And Chris Stern’s widow? a mean little voice in his head taunted. Tom was annoyed at the voice. He hadn’t let Vee down today, for Chrissakes! Letting Vee down was just an ongoing situation that would probably never be resolved.

When the mean little voice tried to bring Sylvia Alvarez into it, Tom rebelled and rolled off the couch with a wince.

It was three a.m., six a.m. in DC. He picked up his landline phone and thumbed through a barely used address book. Sometimes old technology was the best.

He found the number he wanted scrawled in pencil in a margin. He hadn’t used it in a long while but he punched it into the handset now before he could think too hard about it.

To his relief, Kitty was awake. She told him that Lenny Munro was lead on Oklahoma.

‘Great. Just what I needed.’

‘Sorry, Tom.’

‘Ah, fuck it.’

‘You okay? It’s, like, three a.m. there.’

‘Yeah, I’m fine. Can’t sleep.’

‘You should take a pill or something.’

‘Has that dick got a prelim cause?’

‘Gee, Tom, it’s only sixteen hours old!’

Was it really only sixteen hours? Lucia’s call seemed like a hundred years ago.

‘Off the record.’

‘Off the record, it’s only sixteen hours old.’ Kitty lowered her voice: ‘You know I’d tell you.’

‘Thanks.’ He sighed. ‘You got any jobs lined up for me? Pete’s car sprung an oil leak? A grease fire at McDonald’s?’

‘Tom …’

‘Figures.’

‘Are you okay?’

He hated the note of concern in her voice. ‘Fucking great. Never better.’

Again the silence.

‘Thanks, Kitty.’

‘’Bye, Tom.’

Tom hung up feeling worse than he’d felt before he called. He would have swallowed what was left of his pride and called Munro anyway, if he’d thought for one second it would do any good. He wondered how long Lucia had waited for him – how long she had trusted he’d come through for her – before she’d given up and started calling the helpline herself, dealing with Sandy.

By now, he thought, Lucia must know one way or another. He hoped for the best for her – and feared the worst.

He flicked through the channels until he found a documentary on whales and watched humpbacks migrate, hoping it would help his mind stop picking relentlessly over the events of the day.

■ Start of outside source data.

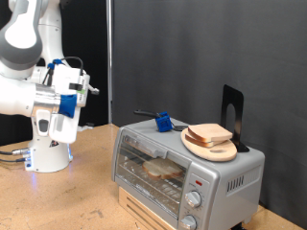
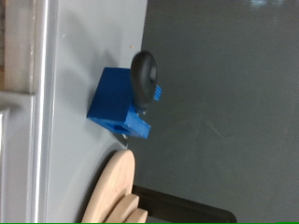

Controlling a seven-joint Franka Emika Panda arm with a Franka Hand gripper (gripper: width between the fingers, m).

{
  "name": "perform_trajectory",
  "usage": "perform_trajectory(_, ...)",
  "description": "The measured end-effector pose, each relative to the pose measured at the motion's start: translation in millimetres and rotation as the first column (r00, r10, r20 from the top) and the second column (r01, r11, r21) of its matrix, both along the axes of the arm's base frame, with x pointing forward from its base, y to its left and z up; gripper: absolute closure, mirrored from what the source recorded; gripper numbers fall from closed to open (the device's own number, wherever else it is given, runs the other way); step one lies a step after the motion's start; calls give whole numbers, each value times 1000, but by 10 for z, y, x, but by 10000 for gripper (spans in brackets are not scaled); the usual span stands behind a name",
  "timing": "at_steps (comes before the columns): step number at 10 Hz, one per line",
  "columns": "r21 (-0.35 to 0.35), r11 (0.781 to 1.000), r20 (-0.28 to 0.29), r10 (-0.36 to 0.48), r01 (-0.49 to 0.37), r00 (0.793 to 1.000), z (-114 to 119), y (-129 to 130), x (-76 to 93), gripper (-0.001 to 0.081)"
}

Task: Make a piece of toast with the oven

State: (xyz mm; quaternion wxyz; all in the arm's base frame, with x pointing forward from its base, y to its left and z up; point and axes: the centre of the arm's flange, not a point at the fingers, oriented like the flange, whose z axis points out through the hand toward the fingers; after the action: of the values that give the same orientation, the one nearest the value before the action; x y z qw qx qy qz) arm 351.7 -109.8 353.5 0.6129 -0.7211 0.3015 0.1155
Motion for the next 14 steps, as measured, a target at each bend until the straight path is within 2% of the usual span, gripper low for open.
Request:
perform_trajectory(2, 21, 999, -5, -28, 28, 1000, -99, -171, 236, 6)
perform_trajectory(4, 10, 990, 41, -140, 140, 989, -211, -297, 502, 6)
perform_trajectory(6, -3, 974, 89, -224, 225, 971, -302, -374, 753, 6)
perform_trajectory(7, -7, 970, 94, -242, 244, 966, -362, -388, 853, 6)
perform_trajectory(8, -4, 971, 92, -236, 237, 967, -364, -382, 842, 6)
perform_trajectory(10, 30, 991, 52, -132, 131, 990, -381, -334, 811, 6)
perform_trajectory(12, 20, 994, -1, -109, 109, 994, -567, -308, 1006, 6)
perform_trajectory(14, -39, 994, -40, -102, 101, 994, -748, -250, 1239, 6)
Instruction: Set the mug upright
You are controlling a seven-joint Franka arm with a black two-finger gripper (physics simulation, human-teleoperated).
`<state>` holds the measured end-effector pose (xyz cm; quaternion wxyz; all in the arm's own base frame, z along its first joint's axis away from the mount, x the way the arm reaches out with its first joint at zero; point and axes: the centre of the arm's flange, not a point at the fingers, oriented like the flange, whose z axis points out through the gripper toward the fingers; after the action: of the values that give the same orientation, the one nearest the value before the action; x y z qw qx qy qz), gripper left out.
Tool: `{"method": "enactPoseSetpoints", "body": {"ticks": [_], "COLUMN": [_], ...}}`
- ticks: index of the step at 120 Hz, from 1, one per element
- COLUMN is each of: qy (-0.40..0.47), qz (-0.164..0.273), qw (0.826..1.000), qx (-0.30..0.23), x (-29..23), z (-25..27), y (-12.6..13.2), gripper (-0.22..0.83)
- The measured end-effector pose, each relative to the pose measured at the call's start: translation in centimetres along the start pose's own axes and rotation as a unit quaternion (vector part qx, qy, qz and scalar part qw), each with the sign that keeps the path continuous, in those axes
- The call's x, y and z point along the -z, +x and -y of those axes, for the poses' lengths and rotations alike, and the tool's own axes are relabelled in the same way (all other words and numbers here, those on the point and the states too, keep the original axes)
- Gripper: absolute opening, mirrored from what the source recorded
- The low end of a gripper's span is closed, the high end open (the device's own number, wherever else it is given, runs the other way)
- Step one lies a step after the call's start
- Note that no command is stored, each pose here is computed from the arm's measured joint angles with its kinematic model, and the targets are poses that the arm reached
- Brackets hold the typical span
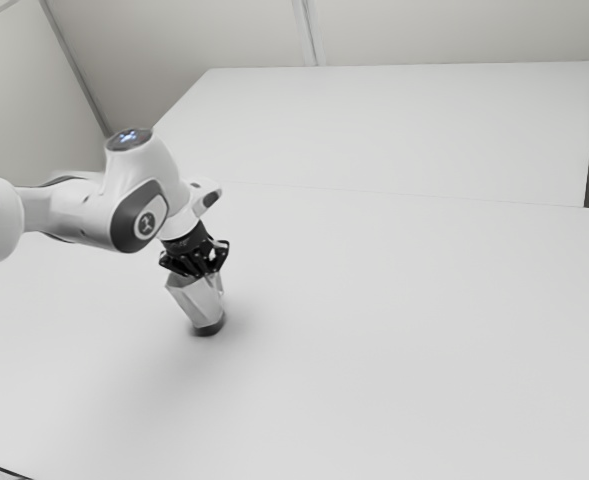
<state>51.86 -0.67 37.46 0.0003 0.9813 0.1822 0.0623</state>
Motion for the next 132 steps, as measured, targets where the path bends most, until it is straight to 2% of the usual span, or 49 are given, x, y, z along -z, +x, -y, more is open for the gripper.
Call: {"method": "enactPoseSetpoints", "body": {"ticks": [40,61,77,100,120,132], "qy": [0.000,-0.001,-0.002,-0.005,-0.008,-0.008], "qz": [-0.013,-0.018,-0.015,-0.013,-0.009,-0.011], "qw": [1.000,1.000,1.000,1.000,1.000,1.000], "qx": [0.014,0.013,0.013,0.012,0.010,0.011], "x": [-1.4,-0.8,-0.4,0.7,2.4,4.6], "z": [-1.2,-1.8,-2.1,-2.4,-2.4,-2.0], "y": [0.3,0.8,0.9,1.0,1.2,2.4], "gripper": [-0.16,0.22,0.41,0.53,0.58,0.59]}}
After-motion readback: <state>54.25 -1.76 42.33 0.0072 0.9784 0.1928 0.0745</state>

Ness had seen him weak. He hadn’t been able to help her or himself. He’d made empty threats of outlandish vengeance. He went hot as he thought of the desperation and helplessness that had forced them from him.

The whales had swum all the way from the South Pacific to northern California, dodging orcas all the way, before Tom cleared the self-pity and emerged at the brutal remembrance that he wasn’t that good at poker.

And if he wasn’t that good at poker why did they care so much if he played?

Surely they had a dozen other players of his calibre who would bite their arms off to earn money at their dissolute hobby.

Why him? Why threaten him? What was in it for them? What would make it worth their while to kidnap a federal officer and rough him up?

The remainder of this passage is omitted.